Instructions to follow — Transcribe only part of the material below: the lines from the one containing "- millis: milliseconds" through the one containing "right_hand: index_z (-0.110", inclusive, exactly as written.

Data shown —
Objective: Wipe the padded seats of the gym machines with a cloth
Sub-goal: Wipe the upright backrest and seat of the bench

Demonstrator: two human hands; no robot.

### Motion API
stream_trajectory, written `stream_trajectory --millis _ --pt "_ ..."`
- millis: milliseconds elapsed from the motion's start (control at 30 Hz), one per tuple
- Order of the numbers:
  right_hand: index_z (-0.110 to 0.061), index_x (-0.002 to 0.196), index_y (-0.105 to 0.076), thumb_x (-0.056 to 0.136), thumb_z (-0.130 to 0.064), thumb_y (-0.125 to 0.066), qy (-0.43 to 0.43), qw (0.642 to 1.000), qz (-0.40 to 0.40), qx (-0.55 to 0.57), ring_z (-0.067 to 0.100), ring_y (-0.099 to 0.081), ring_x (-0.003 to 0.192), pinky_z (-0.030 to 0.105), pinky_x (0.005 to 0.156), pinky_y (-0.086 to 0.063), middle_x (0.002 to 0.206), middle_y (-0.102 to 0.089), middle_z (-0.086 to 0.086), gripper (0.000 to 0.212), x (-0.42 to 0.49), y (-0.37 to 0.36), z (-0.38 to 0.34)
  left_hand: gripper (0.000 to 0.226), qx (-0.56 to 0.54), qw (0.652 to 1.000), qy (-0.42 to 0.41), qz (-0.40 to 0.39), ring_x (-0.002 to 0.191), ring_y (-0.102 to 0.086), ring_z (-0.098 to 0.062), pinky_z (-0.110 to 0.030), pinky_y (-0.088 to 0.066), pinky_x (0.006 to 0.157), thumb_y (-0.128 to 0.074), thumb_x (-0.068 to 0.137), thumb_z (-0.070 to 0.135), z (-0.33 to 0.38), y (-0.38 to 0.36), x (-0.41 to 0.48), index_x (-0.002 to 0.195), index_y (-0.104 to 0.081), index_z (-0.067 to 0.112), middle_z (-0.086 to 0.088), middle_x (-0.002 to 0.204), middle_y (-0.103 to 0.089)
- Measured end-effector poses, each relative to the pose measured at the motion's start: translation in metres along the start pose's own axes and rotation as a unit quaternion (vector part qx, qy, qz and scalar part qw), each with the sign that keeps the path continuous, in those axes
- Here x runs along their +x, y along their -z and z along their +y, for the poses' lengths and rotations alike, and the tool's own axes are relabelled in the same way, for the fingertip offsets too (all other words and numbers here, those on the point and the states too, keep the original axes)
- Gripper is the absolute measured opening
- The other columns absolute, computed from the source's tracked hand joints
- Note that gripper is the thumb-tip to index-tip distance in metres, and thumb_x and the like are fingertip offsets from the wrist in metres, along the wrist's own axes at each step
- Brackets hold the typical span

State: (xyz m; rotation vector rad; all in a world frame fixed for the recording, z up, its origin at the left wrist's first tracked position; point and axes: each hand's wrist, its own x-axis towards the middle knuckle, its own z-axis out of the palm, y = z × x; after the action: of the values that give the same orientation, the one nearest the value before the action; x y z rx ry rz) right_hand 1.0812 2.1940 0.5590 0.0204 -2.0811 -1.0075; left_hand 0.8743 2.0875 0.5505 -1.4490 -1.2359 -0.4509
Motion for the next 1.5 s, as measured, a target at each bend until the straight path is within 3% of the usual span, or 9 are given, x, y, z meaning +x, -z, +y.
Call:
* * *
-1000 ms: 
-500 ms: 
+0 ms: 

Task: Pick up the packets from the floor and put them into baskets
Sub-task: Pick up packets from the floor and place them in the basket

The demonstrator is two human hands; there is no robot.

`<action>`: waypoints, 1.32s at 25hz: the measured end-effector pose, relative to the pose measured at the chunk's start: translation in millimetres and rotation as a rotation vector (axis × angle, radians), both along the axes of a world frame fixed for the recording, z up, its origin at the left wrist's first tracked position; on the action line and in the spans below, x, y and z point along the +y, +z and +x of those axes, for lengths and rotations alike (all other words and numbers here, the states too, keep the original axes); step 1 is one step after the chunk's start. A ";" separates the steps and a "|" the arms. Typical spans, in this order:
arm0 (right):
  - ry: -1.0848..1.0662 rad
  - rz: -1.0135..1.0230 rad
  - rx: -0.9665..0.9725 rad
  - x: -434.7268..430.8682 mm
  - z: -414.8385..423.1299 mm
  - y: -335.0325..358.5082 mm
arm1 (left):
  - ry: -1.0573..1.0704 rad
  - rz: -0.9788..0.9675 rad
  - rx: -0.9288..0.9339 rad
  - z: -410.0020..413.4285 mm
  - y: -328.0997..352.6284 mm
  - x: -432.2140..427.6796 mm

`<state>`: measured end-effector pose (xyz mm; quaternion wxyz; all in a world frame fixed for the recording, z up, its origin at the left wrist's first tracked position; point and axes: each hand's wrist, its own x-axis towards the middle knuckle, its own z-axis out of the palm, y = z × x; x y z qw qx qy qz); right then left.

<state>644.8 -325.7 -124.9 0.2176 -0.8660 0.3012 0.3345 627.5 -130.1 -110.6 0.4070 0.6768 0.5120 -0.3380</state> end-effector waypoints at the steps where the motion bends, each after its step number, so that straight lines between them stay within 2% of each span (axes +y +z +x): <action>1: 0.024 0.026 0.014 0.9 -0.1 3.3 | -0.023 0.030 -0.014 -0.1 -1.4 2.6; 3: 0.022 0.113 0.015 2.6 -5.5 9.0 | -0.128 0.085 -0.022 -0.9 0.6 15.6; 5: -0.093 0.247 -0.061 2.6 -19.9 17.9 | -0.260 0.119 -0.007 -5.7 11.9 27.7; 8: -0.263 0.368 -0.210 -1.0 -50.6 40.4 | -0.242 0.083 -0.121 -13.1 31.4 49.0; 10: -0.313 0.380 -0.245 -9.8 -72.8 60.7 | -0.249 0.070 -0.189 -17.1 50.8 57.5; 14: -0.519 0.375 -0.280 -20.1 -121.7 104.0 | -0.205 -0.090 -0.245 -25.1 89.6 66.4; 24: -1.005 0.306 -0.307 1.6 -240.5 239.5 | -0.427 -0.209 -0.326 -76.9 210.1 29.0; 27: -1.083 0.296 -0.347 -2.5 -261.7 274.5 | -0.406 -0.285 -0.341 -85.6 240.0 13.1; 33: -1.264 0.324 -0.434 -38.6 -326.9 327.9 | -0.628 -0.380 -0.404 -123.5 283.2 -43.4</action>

Written solution —
- millis: milliseconds elapsed from the motion's start (control at 30 Hz), one per tuple
- Order of the numbers:
  right_hand: index_z (-0.110 to 0.061), index_x (-0.002 to 0.196), index_y (-0.105 to 0.076), thumb_x (-0.056 to 0.136), thumb_z (-0.130 to 0.064), thumb_y (-0.125 to 0.066), qy (-0.43 to 0.43), qw (0.642 to 1.000), qz (-0.40 to 0.40), qx (-0.55 to 0.57), ring_z (-0.067 to 0.100), ring_y (-0.099 to 0.081), ring_x (-0.003 to 0.192), pinky_z (-0.030 to 0.105), pinky_x (0.005 to 0.156), pinky_y (-0.086 to 0.063), middle_x (0.002 to 0.206), middle_y (-0.102 to 0.089), middle_z (-0.086 to 0.086), gripper (0.000 to 0.212), x (-0.42 to 0.49), y (-0.37 to 0.36), z (-0.38 to 0.34)

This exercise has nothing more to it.